> [DIRECTIONS FOR THIS TASK] Only the lines from the "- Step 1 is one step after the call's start" line through the last line of the material below belong in the answer, reproduced exactly and with no pictures.

> [EXTRACTED RECORDS]
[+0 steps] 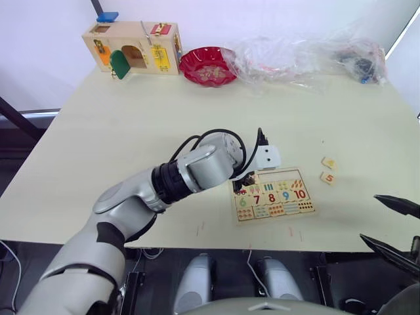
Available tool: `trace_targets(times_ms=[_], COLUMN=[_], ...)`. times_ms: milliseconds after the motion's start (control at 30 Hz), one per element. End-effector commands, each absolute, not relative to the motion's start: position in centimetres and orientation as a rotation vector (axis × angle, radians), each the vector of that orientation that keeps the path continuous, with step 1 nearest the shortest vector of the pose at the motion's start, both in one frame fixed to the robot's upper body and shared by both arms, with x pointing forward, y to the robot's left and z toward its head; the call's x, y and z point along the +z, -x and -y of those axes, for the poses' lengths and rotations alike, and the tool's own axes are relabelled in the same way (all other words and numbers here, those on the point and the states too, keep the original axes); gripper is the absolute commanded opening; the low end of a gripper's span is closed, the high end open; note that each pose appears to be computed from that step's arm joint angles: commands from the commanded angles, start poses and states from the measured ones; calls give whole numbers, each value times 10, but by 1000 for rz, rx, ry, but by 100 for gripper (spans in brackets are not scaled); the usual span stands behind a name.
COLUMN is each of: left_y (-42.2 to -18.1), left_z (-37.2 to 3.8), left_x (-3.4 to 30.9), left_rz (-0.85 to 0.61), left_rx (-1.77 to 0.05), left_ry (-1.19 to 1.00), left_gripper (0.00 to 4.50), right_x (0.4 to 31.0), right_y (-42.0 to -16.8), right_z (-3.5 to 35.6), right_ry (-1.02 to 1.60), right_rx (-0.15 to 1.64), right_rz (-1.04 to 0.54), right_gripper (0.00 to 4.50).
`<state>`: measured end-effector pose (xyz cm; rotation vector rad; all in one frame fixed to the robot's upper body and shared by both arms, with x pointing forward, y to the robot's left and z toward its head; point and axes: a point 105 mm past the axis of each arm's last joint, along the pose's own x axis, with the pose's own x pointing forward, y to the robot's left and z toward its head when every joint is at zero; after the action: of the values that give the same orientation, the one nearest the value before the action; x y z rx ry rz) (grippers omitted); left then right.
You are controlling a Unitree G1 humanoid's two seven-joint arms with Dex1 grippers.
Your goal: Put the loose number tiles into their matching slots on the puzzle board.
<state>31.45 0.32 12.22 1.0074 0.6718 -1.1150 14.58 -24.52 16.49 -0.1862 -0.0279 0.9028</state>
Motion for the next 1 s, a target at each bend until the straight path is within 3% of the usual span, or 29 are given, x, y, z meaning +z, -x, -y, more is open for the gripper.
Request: trace_targets(times_ms=[33, 867, 900, 967, 1000], left_y=[-315, -316, -317, -317, -317], left_z=[2, 1, 1, 0, 0], left_x=[132, 133, 134, 134, 134], left_rz=[-625, -634, -635, -635, -633], left_rx=[-1115, -1113, -1109, -1107, -1106], left_ry=[-1043, -1056, -1056, -1055, -1056], left_gripper=[112, 112, 178, 233, 296], right_x=[169, 165, 165, 165, 165], right_y=[-144, -145, -145, -145, -145], right_z=[241, 240, 240, 239, 240], right_ry=[203, 205, 204, 204, 205], right_rx=[919, 909, 909, 909, 908], right_rz=[50, 54, 55, 55, 55], right_gripper=[450, 450, 450, 450, 450])
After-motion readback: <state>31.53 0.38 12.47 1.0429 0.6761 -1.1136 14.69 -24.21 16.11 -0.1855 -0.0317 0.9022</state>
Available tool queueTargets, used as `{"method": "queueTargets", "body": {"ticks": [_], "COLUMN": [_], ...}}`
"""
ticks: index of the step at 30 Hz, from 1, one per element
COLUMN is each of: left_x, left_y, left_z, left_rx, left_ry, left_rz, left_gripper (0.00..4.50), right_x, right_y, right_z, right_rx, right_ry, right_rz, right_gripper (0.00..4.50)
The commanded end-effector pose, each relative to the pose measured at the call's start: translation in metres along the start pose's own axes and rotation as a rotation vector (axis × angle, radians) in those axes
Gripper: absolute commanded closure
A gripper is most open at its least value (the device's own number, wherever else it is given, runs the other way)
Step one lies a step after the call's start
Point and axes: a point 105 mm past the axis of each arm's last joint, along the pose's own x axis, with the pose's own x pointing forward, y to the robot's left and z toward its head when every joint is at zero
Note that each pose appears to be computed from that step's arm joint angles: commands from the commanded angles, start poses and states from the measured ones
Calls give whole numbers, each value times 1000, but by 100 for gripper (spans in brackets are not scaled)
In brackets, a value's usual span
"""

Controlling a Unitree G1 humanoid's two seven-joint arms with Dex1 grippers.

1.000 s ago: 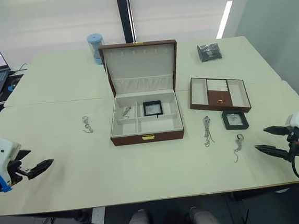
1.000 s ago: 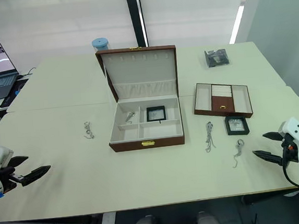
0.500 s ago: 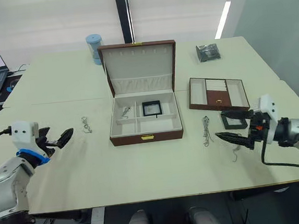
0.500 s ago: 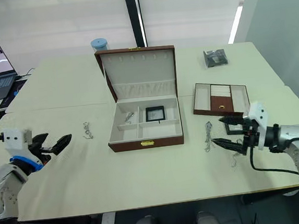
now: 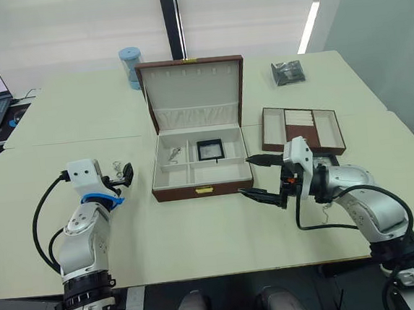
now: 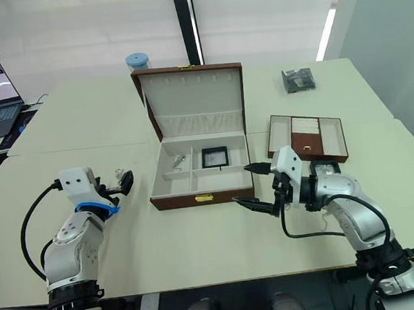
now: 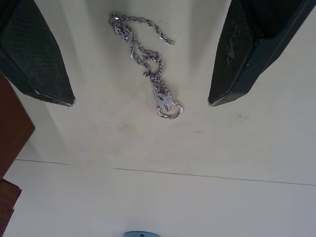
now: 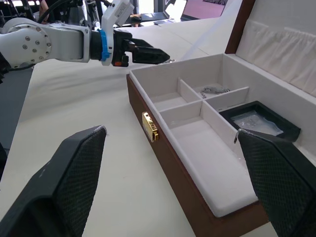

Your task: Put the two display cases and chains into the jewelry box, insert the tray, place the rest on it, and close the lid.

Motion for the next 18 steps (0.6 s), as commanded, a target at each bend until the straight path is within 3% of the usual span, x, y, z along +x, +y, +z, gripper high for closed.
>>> {"method": "queueTargets", "body": {"ticks": [1, 5, 18], "left_x": [6, 14, 33], "left_y": [3, 10, -7], "left_z": [8, -1, -27], "left_rx": [31, 23, -31], "left_ry": [-36, -11, 100], "left_rz": [54, 137, 218], "left_gripper": [4, 4, 4], "right_x": [6, 11, 15], "right_y": [0, 0, 3], "right_z": [13, 16, 22], "right_rx": [-50, -43, -28], "right_ry": [-39, -54, -70], "right_rz": [-1, -1, 4], "right_gripper": [0, 0, 0]}}
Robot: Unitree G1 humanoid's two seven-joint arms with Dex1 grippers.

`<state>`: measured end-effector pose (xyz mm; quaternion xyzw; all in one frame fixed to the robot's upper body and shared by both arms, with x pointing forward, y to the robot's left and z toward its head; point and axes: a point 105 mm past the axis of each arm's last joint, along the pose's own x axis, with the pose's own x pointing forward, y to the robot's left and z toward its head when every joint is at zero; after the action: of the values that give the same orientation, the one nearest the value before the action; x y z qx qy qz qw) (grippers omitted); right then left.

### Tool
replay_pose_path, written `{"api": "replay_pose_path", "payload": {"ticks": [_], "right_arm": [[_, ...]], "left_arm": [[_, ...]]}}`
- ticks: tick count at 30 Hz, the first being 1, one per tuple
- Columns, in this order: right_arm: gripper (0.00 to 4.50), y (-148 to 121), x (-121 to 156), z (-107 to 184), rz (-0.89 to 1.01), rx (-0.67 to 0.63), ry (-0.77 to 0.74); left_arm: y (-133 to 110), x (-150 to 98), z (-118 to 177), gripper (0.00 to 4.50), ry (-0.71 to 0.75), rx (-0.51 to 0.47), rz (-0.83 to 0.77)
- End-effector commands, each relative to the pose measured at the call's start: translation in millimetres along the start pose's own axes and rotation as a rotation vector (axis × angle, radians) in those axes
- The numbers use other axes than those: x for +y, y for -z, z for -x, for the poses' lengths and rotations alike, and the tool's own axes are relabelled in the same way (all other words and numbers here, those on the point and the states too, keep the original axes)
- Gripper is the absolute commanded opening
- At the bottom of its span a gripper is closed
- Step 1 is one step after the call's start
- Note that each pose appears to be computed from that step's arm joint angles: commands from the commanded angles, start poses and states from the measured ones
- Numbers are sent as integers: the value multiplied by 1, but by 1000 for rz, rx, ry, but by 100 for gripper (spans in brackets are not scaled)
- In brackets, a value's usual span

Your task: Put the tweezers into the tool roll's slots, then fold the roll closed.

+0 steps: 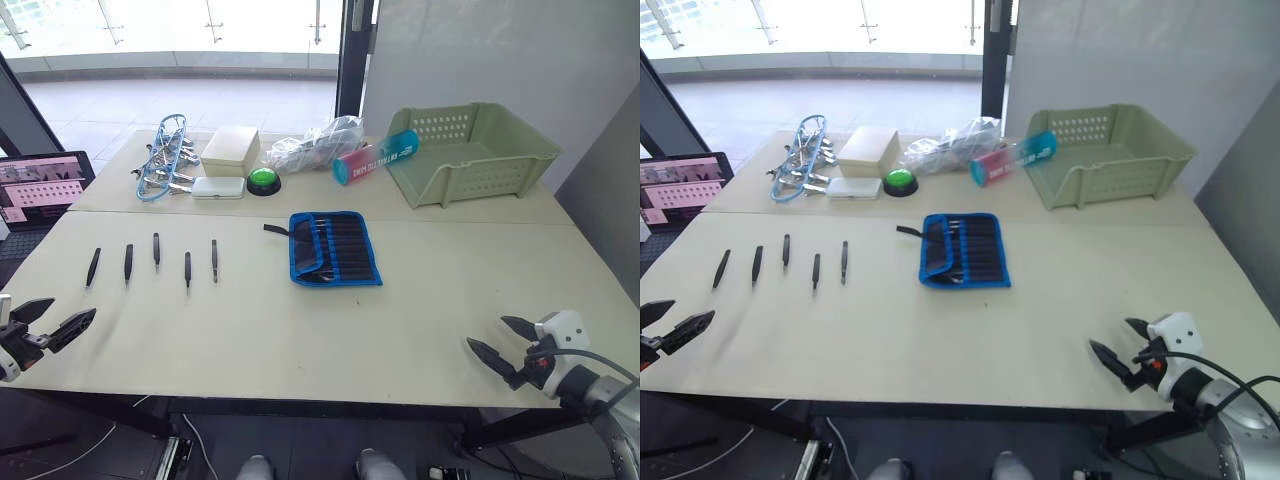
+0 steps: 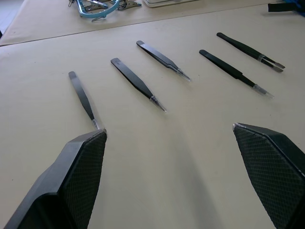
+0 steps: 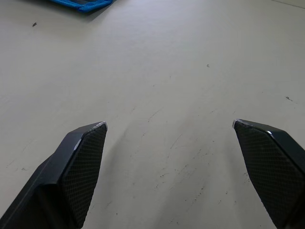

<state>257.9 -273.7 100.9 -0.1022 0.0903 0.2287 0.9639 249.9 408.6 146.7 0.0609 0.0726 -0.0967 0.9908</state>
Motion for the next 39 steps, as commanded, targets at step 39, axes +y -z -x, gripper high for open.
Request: {"api": "replay_pose_path", "payload": {"ticks": [39], "right_arm": [[450,-132,178,-204,-347,-107,-261]], "left_arm": [[-23,-131,4,448,500,-114,-82]]}}
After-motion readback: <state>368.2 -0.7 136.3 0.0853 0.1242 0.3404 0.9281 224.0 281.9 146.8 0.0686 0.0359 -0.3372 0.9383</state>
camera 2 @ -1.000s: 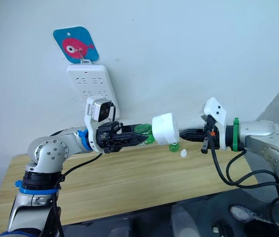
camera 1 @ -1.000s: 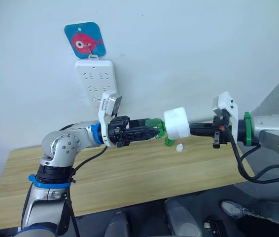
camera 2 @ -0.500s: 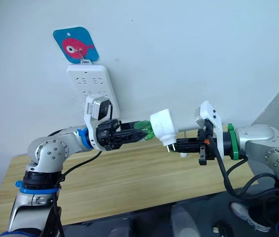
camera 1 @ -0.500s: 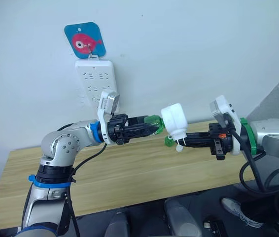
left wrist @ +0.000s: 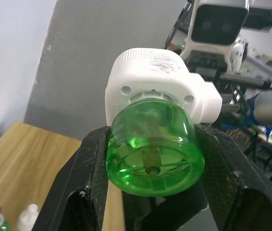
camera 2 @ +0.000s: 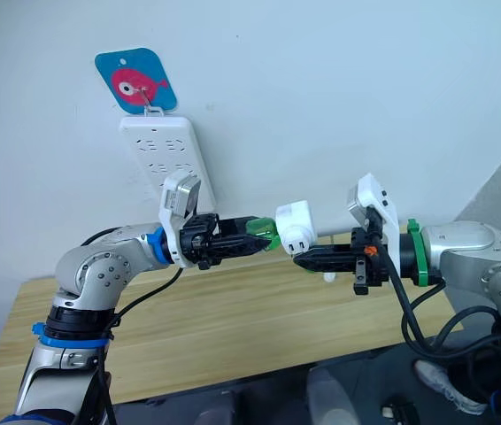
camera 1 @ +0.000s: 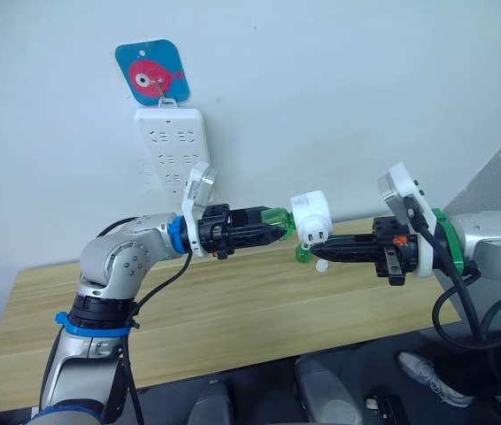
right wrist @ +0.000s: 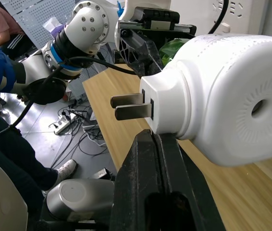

> [SOLUTION TO THIS TASK]
- Step 1 is one step after the call's start
- Note that each pose appears to be computed from that step's arm joint angles: commands from the commanded angles, start poses and states from the measured ones
- Numbers are sent as integers: the value multiplied by 1, but by 1000 for rz, rx, ry, but by 100 for gripper (spans in brackets are not scaled)
- In brackets, a value's usual span

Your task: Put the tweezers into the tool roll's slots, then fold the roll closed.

+0 steps: 
+0 steps: 
+0 steps: 

<state>257.9 -273.7 100.9 -0.1022 0.0903 0.2287 0.9639 249.9 408.6 146.7 0.0609 0.0726 -0.0967 0.9908</state>
Motion for the next 39 steps, as commanded, targets at step 39, axes +y -z -x, gripper high for open.
Request: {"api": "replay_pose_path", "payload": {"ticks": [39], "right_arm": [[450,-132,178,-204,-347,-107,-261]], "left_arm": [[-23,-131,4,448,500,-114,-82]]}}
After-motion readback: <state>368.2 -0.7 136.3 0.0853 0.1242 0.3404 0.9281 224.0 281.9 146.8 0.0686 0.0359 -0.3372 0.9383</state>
camera 2 @ -1.000s: 
camera 1 @ -1.000s: 
camera 2 @ -0.500s: 
camera 1 @ -0.500s: 
left wrist @ +0.000s: 
camera 2 @ +0.000s: 
camera 1 @ +0.000s: 
right wrist @ +0.000s: 

There is no more to the exercise.